The teams line up, with the leaders at SI taking the knee. Photo by Brigid Litster
The teams line up, with the leaders at SI taking the knee. Photo by Brigid Litster

We don’t particularly care who won the game – the SI players won us over.

 

The Bernie Sanders organization is looking at local races — Bernie’s endorsement of Jane Kim for state Senate was a big deal in the June primary. And now the group, Our Revolution, has decided to endorse Dean Preston for supe in D5. He is, I believe, the only candidate for a Board of Supes slot in the state who got the Bernie nod, which makes this a pretty big deal.

 

The San Francisco Police Commission is declining to release the names of the finalists in the job search for a new chief. That’s yet another example of the serious lack of transparency in a deeply troubled department. The supes, who don’t control the SFPD but do oversee its budget, will get a chance to ask Department brass how reform efforts are going (or not), and the public will have a chance to speak out Tuesday/6 when the full board holds a hearing on the findings of the district attorney’s Blue Ribbon Panel on police accountability. The hearing is set to start at 3pm in the board chambers at City Hall.

 

The Government Audit and Oversight Committee meets Friday/7 at 10:30am for a hearing on a Civil Grand Jury report called “San Francisco County Jails: Our Largest Mental-Health Facility. True, that: After many years of cutbacks, the mental-health system at SF General is constantly overwhelmed; there aren’t anywhere near enough beds or staff, and people with serious problems, some of them homeless, are sent away with a bottle of meds and a best-of-luck. The overworked, often heroic staff does the best it can, but the city doesn’t make this a financial priority.

So instead, mentally ill people wind up in the county jail.

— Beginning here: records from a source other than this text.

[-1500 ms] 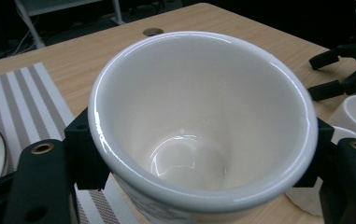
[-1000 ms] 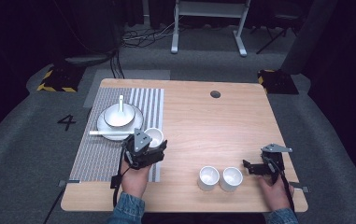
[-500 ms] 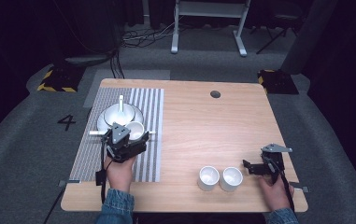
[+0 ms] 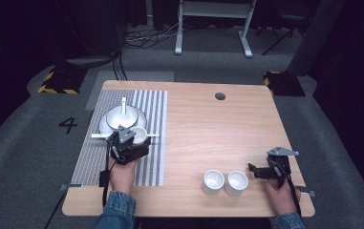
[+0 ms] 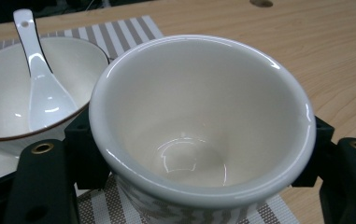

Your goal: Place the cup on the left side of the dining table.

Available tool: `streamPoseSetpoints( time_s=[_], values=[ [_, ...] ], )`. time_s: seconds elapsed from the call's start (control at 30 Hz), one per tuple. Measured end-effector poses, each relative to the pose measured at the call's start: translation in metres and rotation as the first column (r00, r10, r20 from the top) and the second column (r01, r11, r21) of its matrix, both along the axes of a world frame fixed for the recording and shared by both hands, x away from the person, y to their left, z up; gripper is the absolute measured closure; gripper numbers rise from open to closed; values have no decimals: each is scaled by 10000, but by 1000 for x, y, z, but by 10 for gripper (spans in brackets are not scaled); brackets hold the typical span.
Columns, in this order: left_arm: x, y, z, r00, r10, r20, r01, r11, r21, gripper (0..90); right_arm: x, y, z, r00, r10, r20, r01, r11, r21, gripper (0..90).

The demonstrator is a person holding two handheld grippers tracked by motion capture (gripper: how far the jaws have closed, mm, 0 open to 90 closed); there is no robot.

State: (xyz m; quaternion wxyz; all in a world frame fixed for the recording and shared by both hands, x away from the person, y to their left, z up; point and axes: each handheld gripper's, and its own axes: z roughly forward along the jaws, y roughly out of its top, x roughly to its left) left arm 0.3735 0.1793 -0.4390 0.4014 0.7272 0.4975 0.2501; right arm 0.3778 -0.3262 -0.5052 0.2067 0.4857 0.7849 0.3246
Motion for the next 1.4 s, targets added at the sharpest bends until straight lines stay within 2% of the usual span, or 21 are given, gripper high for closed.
streamPoseSetpoints(
  time_s=[0.03, 0.07, 0.13, 0.17, 0.23, 0.27, 0.43, 0.5, 0.6, 0.93, 1.2, 1.4],
  values=[
    [0, 0, 0, 10000, 0, 0, 0, 10000, 0, 263, 0, 0, 0, 10000, 0, 0, 0, 10000, 0, 6],
    [2, -2, -4, 9999, -46, -163, 50, 9997, 249, 264, 0, 0, 0, 10000, -6, -5, 6, 10000, 3, 6],
    [3, -2, -5, 9997, -62, -231, 68, 9996, 258, 264, 0, 0, 0, 10000, -3, -4, 3, 10000, 4, 6],
    [6, -3, -9, 9990, -8, -450, 19, 9997, 252, 264, 0, 0, 0, 10000, -2, -3, 2, 10000, 3, 6],
    [7, -3, -11, 9988, 79, -487, -67, 9997, 241, 264, 0, 0, 0, 10000, -3, -5, 3, 10000, 3, 6],
    [9, -3, -16, 9978, 143, -645, -134, 9998, 143, 264, 0, 0, 0, 10000, 0, 0, 0, 10000, 0, 6],
    [13, -6, -26, 9954, 132, -946, -108, 9996, 254, 264, 0, 0, 0, 10000, -1, 0, 1, 10000, 0, 6],
    [14, -7, -29, 9950, 182, -985, -142, 9990, 413, 264, 0, 0, 0, 10000, -6, -3, 6, 10000, 2, 6],
    [14, -8, -30, 9952, 221, -951, -189, 9992, 346, 264, 0, 0, 0, 10000, -6, 14, 6, 10000, -8, 6],
    [19, -7, -41, 9881, 295, -1507, -243, 9990, 368, 264, 0, 0, 0, 10000, -16, 2, 16, 10000, -1, 6],
    [17, -5, -44, 9906, 347, -1322, -316, 9992, 255, 263, 0, 0, 0, 10000, -24, -2, 24, 10000, 0, 6],
    [15, -5, -45, 9907, 298, -1329, -231, 9984, 513, 263, 0, 0, 0, 10000, -16, 2, 16, 10000, 0, 6]
  ],
)
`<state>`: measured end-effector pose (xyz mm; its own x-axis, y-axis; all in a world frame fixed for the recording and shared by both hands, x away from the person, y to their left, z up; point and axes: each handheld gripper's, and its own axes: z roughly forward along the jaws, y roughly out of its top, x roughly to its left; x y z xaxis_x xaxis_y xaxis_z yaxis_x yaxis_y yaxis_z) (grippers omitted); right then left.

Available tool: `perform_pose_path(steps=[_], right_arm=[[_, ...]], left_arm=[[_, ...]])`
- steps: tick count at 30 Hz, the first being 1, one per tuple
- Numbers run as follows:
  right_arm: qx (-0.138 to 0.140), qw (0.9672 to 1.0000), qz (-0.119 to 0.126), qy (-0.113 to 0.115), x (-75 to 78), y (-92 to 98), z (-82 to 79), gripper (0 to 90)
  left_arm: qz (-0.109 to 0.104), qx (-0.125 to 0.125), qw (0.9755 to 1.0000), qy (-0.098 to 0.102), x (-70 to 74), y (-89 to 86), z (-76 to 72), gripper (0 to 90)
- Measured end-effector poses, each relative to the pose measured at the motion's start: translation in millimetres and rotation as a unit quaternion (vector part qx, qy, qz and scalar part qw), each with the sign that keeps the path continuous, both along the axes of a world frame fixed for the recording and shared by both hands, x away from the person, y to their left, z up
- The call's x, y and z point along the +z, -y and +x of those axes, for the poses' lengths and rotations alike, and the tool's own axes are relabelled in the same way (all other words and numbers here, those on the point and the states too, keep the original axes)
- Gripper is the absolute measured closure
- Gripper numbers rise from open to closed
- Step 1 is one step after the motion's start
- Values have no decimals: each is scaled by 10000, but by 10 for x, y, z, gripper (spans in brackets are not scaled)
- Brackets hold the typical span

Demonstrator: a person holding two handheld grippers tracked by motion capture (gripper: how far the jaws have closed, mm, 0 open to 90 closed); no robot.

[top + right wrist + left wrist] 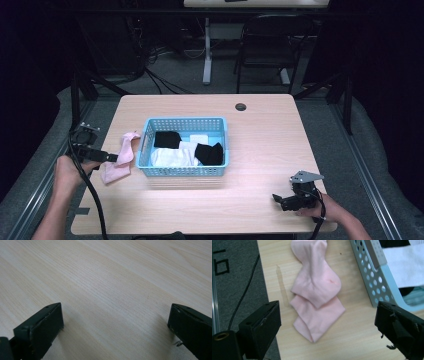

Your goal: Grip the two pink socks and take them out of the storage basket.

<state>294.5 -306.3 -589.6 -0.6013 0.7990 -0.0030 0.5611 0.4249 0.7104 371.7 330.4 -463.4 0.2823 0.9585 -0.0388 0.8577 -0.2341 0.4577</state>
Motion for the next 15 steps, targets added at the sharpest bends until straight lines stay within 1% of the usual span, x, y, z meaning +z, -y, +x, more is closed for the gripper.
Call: perform_pose_path(steps=[1,3,5,7,10,15], right_arm=[[-3,10000,1,-6,0,-1,-1,0],[-4,10000,0,-2,0,0,-1,0],[-2,10000,2,-2,0,-1,0,0],[-17,10000,2,-1,0,-2,-2,0],[-8,10000,0,-7,0,-1,-2,0],[-9,10000,-1,-7,1,-1,-2,0]], left_arm=[[-14,-13,10000,-4,-32,12,-32,54],[32,-55,10000,-40,-102,35,-90,46],[11,-39,10000,-28,-176,49,-159,38],[72,-60,9999,-44,-250,73,-218,37],[-65,-26,10000,-1,-360,99,-310,29],[-20,-14,10000,-20,-571,178,-394,9]])
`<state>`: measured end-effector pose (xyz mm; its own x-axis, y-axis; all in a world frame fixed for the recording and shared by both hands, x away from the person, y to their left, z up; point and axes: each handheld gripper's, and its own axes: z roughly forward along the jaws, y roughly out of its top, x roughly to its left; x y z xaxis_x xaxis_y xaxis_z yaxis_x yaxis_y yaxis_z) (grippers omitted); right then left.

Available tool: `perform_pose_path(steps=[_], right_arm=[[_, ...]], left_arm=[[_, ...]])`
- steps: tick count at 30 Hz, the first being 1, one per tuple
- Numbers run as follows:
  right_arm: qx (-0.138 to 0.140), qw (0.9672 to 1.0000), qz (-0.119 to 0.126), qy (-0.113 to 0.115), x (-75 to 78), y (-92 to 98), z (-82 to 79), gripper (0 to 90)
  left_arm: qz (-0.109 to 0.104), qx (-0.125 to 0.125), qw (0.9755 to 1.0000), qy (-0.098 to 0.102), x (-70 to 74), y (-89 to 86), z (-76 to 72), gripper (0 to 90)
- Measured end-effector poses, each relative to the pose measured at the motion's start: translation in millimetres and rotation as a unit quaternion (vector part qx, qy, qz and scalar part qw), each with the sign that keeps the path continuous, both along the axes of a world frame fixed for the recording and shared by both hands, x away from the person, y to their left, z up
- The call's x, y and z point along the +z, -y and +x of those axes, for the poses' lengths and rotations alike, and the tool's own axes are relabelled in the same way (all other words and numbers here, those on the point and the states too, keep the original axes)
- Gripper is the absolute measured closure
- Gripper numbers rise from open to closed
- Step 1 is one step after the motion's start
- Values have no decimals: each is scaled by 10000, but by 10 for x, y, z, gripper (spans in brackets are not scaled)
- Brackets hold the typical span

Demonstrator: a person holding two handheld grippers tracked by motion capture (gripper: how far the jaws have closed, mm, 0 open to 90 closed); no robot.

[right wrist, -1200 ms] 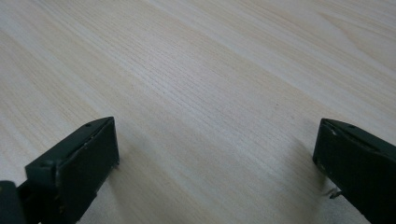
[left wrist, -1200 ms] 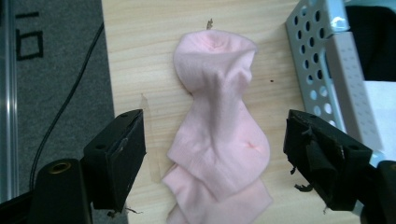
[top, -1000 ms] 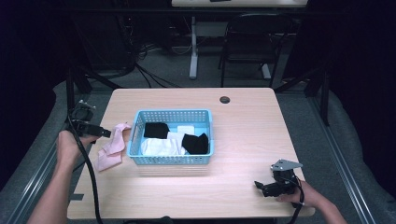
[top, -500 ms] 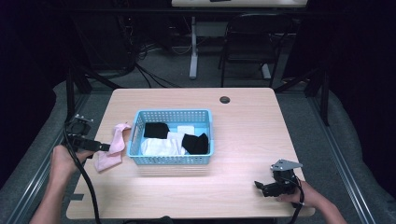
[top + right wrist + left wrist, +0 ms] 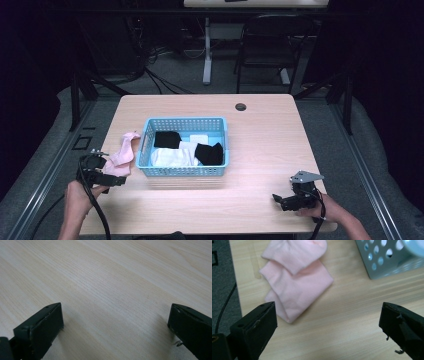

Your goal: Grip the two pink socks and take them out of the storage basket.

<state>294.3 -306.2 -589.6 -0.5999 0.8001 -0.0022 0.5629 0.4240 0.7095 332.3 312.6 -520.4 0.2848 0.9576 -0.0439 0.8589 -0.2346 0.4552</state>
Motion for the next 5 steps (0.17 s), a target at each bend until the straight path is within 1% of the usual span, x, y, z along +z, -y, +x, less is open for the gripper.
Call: perform_pose_path(steps=[2,3,4,5], right_arm=[[8,10000,5,-7,0,1,1,0],[8,10000,7,-8,0,1,1,0],[12,10000,8,-3,-1,1,2,0],[11,10000,8,-3,-1,1,2,0]], left_arm=[[-8,63,10000,42,-68,19,-28,0],[63,49,10000,37,-88,33,-32,0],[205,-20,9998,-3,-105,57,-30,0],[252,-23,9997,35,-118,70,-34,0]])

There was much talk when the supes decided not to build a new jail of creating instead a residential mental-health treatment facility. It would go a long, long way toward addressing a lot of the city’s public-health, safety, and homelessness problems.

 

Absentee ballots for the November election will start arriving in the next 10 days. Early voting at City Hall begins Oct. 11. You can register to vote until Oct. 24. It’s pretty easy to vote in SF; please do.

10 COMMENTS

  1. I don’t like Arce, but I didn’t assume that he had anything to do with the vandalism. Which is why I find it very odd that he had campaign workers souring the neighborhood looking for video, which he apparently found and kept for a week before turning it over to the police.

    That the police didn’t find the video on their own doesn’t surprise me. They don’t seem to care much about property crimes.

  2. I guess if the police didn’t get there to get the tape before someone from his campaign did, they clearly didn’t put the effort into this case required to solve it. My understanding is this was days later. Frankly, if Hillary Ronin was interested in a solve as much as a photo op, her campaign would have got the tape sooner as well. A friend of mine recently had her business tagged in Chinatown, and the FIRST thing she did was get the surveillance tape from the camera next door.

  3. rumor has it* the tape’s big revelation was two brits who thought it was funny that arce sounds like arse, and it would be funny to call arse’s opponents cunts, which is not nearly as offensive a word in the british lexicon. *rumor made up by me, just now

  4. I’ve got to wonder about Arce’s judgment here. Did he believe the police would not do an adequate job? And if they did not, that’s on their backs not his. Arce’s campaign had no interest in wading into a minor case of vandalism against a political opponent. Would he similarly interfere in police matters as a supervisor?